Image Segmentation with TensorFlow

J_K picture J_K · Apr 4, 2016 · Viewed 10.6k times · Source

I am trying to see the feasibility of using TensorFlow to identify features in my image data. I have 50x50px grayscale images of nuclei that I would like to have segmented- the desired output would be either a 0 or 1 for each pixel. 0 for the background, 1 as the nucleus.

Example input: raw input data

Example label (what the "label"/real answer would be): output data (label)

Is it even possible to use TensorFlow to perform this type of machine learning on my dataset? I could potentially have thousands of images for the training set.

A lot of the examples have a label correspond to a single category, for example, a 10 number array [0,0,0,0,0,0,0,0,0,0,0] for the handwritten digit data set, but I haven't seen many examples that would output a larger array. I would assume I the label would be a 50x50 array?

Also, any ideas on the processing CPU time for this time of analysis?

Answer

rafaelcosman picture rafaelcosman · Apr 4, 2016

Yes, this is possible with TensorFlow. In fact, there are many ways to approach it. Here's a very simple one:

Consider this to be a binary classification task. Each pixel needs to be classified as foreground or background. Choose a set of features by which each pixel will be classified. These features could be local features (such as a patch around the pixel in question) or global features (such as the pixel's location in the image). Or a combination of the two.

Then train a model of your choosing (such as a NN) on this dataset.

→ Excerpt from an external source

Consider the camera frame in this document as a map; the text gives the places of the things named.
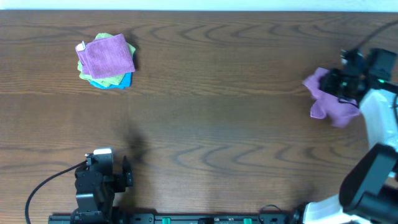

Of course your results will be highly dependant upon your choice of features.


You could also take a graph-cut approach if you can represent that computation as a computational graph using the primitives that TensorFlow provides. You could then either not make use of TensorFlow's optimization functions such as backprop or if there are some differentiable variables in your computation you could use TF's optimization functions to optimize those variables.